Aim of the exercise
Reproduce all entries precisely as they are written.

+++ Information +++

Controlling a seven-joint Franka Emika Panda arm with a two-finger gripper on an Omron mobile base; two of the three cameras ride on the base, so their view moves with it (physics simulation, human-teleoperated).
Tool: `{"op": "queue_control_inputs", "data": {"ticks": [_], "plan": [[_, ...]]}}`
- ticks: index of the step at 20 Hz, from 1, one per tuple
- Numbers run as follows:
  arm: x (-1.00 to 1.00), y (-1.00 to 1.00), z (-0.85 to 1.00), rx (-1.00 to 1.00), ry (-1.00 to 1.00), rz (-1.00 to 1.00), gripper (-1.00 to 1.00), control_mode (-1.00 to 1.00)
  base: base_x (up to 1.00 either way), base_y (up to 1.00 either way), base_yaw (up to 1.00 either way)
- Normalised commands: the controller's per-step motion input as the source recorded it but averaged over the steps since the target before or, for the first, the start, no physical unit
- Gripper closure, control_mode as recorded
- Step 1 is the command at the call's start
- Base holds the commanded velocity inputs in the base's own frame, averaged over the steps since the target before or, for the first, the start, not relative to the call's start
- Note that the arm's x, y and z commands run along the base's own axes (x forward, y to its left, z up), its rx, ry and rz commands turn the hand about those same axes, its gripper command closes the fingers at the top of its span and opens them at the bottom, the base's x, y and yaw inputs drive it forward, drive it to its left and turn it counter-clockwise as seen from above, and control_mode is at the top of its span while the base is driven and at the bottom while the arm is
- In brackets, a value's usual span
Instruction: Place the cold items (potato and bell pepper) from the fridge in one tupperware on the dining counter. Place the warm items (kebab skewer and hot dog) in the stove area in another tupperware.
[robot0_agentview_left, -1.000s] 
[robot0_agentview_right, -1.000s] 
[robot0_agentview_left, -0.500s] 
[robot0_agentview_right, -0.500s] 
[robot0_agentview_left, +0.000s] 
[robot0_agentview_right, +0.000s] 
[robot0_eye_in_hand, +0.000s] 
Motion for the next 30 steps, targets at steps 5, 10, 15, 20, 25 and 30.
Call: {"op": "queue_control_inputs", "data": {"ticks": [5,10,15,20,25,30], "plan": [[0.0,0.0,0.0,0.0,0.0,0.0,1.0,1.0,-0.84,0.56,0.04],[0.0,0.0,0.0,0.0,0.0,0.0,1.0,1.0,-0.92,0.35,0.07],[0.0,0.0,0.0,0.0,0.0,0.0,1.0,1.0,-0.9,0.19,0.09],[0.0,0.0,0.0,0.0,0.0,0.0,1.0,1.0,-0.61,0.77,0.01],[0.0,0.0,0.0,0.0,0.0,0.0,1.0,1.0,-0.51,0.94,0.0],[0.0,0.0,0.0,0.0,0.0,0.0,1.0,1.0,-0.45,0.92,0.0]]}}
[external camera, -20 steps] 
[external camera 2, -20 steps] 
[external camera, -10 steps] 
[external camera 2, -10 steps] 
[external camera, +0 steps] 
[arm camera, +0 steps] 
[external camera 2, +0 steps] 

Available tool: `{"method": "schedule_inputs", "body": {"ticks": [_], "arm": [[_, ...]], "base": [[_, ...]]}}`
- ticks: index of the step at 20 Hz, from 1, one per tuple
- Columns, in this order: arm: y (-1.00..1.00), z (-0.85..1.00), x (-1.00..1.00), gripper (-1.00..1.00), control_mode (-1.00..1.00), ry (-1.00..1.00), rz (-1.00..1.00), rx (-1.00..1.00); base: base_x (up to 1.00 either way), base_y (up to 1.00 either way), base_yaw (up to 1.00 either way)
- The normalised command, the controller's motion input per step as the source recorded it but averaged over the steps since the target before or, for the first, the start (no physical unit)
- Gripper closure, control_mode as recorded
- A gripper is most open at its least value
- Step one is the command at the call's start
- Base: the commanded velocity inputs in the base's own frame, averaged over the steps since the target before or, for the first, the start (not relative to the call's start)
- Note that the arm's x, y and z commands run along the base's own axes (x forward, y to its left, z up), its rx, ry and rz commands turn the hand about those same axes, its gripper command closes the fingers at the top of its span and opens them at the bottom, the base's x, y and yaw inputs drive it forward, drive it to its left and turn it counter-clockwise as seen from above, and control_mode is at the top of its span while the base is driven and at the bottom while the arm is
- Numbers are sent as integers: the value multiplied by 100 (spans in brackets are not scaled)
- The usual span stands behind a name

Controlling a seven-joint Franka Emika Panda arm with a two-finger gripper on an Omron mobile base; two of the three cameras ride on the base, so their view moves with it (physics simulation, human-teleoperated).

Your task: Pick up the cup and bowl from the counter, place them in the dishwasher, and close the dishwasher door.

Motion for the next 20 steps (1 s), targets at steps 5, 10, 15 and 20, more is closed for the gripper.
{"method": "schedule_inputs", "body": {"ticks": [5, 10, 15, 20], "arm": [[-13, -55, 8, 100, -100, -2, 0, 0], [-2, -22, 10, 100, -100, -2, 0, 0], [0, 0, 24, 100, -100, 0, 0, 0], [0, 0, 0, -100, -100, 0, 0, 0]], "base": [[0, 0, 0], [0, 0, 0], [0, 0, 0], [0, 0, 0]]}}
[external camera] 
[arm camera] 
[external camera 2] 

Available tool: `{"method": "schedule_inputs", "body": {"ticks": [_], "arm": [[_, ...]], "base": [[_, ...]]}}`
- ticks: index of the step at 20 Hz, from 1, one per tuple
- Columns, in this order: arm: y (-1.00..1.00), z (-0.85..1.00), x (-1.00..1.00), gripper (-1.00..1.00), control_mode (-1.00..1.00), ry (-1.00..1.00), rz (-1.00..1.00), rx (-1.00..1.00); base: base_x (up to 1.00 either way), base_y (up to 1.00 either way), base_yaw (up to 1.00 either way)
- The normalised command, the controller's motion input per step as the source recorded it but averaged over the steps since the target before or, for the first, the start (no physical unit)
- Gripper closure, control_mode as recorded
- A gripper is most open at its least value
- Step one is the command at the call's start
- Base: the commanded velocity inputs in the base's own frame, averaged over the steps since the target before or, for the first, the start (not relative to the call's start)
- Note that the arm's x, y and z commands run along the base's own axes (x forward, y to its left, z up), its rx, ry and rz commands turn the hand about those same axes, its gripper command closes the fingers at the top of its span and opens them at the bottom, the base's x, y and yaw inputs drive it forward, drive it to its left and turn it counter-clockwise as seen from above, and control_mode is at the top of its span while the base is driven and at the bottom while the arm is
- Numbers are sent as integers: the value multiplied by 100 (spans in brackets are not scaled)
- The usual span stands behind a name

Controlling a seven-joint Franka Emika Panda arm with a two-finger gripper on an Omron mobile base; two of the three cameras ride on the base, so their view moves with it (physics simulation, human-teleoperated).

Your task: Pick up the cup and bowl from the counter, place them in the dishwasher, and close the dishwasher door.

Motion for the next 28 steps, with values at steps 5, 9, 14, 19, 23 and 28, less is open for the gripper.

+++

Result for this task
Controlling a seven-joint Franka Emika Panda arm with a two-finger gripper on an Omron mobile base; two of the three cameras ride on the base, so their view moves with it (physics simulation, human-teleoperated).
Tool: `{"op": "queue_control_inputs", "data": {"ticks": [_], "plan": [[_, ...]]}}`
- ticks: index of the step at 20 Hz, from 1, one per tuple
- Numbers run as follows:
  arm: x (-1.00 to 1.00), y (-1.00 to 1.00), z (-0.85 to 1.00), rx (-1.00 to 1.00), ry (-1.00 to 1.00), rz (-1.00 to 1.00), gripper (-1.00 to 1.00), control_mode (-1.00 to 1.00)
  base: base_x (up to 1.00 either way), base_y (up to 1.00 either way), base_yaw (up to 1.00 either way)
- Normalised commands: the controller's per-step motion input as the source recorded it but averaged over the steps since the target before or, for the first, the start, no physical unit
- Gripper closure, control_mode as recorded
- Step 1 is the command at the call's start
- Base holds the commanded velocity inputs in the base's own frame, averaged over the steps since the target before or, for the first, the start, not relative to the call's start
- Note that the arm's x, y and z commands run along the base's own axes (x forward, y to its left, z up), its rx, ry and rz commands turn the hand about those same axes, its gripper command closes the fingers at the top of its span and opens them at the bottom, the base's x, y and yaw inputs drive it forward, drive it to its left and turn it counter-clockwise as seen from above, and control_mode is at the top of its span while the base is driven and at the bottom while the arm is
- In brackets, a value's usual span
Instruction: Place the cold items (potato and bell pepper) from the fridge in one tupperware on the dining counter. Place the warm items (kebab skewer and hot dog) in the stove area in another tupperware.
[robot0_agentview_left, -1.000s] 
[robot0_agentview_right, -1.000s] 
[robot0_agentview_left, -0.500s] 
[robot0_agentview_right, -0.500s] 
[robot0_agentview_left, +0.000s] 
[robot0_agentview_right, +0.000s] 
[robot0_eye_in_hand, +0.000s] 
Motion for the next 30 steps, targets at steps 5, 10, 15, 20, 25 and 30.
Call: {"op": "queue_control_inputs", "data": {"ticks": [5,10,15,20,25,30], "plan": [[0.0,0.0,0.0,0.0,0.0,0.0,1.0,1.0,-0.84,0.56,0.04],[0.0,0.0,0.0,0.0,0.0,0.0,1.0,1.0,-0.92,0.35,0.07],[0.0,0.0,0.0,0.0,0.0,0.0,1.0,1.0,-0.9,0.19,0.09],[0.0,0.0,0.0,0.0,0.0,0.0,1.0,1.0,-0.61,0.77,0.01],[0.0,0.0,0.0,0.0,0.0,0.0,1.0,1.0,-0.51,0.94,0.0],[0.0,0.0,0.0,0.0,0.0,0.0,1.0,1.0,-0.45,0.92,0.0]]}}
[external camera, -20 steps] 
[external camera 2, -20 steps] 
[external camera, -10 steps] 
[external camera 2, -10 steps] 
[external camera, +0 steps] 
[arm camera, +0 steps] 
[external camera 2, +0 steps] 

Available tool: `{"method": "schedule_inputs", "body": {"ticks": [_], "arm": [[_, ...]], "base": [[_, ...]]}}`
- ticks: index of the step at 20 Hz, from 1, one per tuple
- Columns, in this order: arm: y (-1.00..1.00), z (-0.85..1.00), x (-1.00..1.00), gripper (-1.00..1.00), control_mode (-1.00..1.00), ry (-1.00..1.00), rz (-1.00..1.00), rx (-1.00..1.00); base: base_x (up to 1.00 either way), base_y (up to 1.00 either way), base_yaw (up to 1.00 either way)
- The normalised command, the controller's motion input per step as the source recorded it but averaged over the steps since the target before or, for the first, the start (no physical unit)
- Gripper closure, control_mode as recorded
- A gripper is most open at its least value
- Step one is the command at the call's start
- Base: the commanded velocity inputs in the base's own frame, averaged over the steps since the target before or, for the first, the start (not relative to the call's start)
- Note that the arm's x, y and z commands run along the base's own axes (x forward, y to its left, z up), its rx, ry and rz commands turn the hand about those same axes, its gripper command closes the fingers at the top of its span and opens them at the bottom, the base's x, y and yaw inputs drive it forward, drive it to its left and turn it counter-clockwise as seen from above, and control_mode is at the top of its span while the base is driven and at the bottom while the arm is
- Numbers are sent as integers: the value multiplied by 100 (spans in brackets are not scaled)
- The usual span stands behind a name

Controlling a seven-joint Franka Emika Panda arm with a two-finger gripper on an Omron mobile base; two of the three cameras ride on the base, so their view moves with it (physics simulation, human-teleoperated).

Your task: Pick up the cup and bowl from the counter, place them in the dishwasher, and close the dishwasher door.

Motion for the next 20 steps (1 s), targets at steps 5, 10, 15 and 20, more is closed for the gripper.
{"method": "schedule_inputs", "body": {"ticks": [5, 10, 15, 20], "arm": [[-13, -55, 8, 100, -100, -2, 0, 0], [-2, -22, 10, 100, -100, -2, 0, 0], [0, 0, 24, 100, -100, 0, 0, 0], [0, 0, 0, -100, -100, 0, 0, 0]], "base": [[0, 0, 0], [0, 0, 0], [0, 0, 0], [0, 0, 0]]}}
[external camera] 
[arm camera] 
[external camera 2] 

Available tool: `{"method": "schedule_inputs", "body": {"ticks": [_], "arm": [[_, ...]], "base": [[_, ...]]}}`
- ticks: index of the step at 20 Hz, from 1, one per tuple
- Columns, in this order: arm: y (-1.00..1.00), z (-0.85..1.00), x (-1.00..1.00), gripper (-1.00..1.00), control_mode (-1.00..1.00), ry (-1.00..1.00), rz (-1.00..1.00), rx (-1.00..1.00); base: base_x (up to 1.00 either way), base_y (up to 1.00 either way), base_yaw (up to 1.00 either way)
- The normalised command, the controller's motion input per step as the source recorded it but averaged over the steps since the target before or, for the first, the start (no physical unit)
- Gripper closure, control_mode as recorded
- A gripper is most open at its least value
- Step one is the command at the call's start
- Base: the commanded velocity inputs in the base's own frame, averaged over the steps since the target before or, for the first, the start (not relative to the call's start)
- Note that the arm's x, y and z commands run along the base's own axes (x forward, y to its left, z up), its rx, ry and rz commands turn the hand about those same axes, its gripper command closes the fingers at the top of its span and opens them at the bottom, the base's x, y and yaw inputs drive it forward, drive it to its left and turn it counter-clockwise as seen from above, and control_mode is at the top of its span while the base is driven and at the bottom while the arm is
- Numbers are sent as integers: the value multiplied by 100 (spans in brackets are not scaled)
- The usual span stands behind a name

Controlling a seven-joint Franka Emika Panda arm with a two-finger gripper on an Omron mobile base; two of the three cameras ride on the base, so their view moves with it (physics simulation, human-teleoperated).

Your task: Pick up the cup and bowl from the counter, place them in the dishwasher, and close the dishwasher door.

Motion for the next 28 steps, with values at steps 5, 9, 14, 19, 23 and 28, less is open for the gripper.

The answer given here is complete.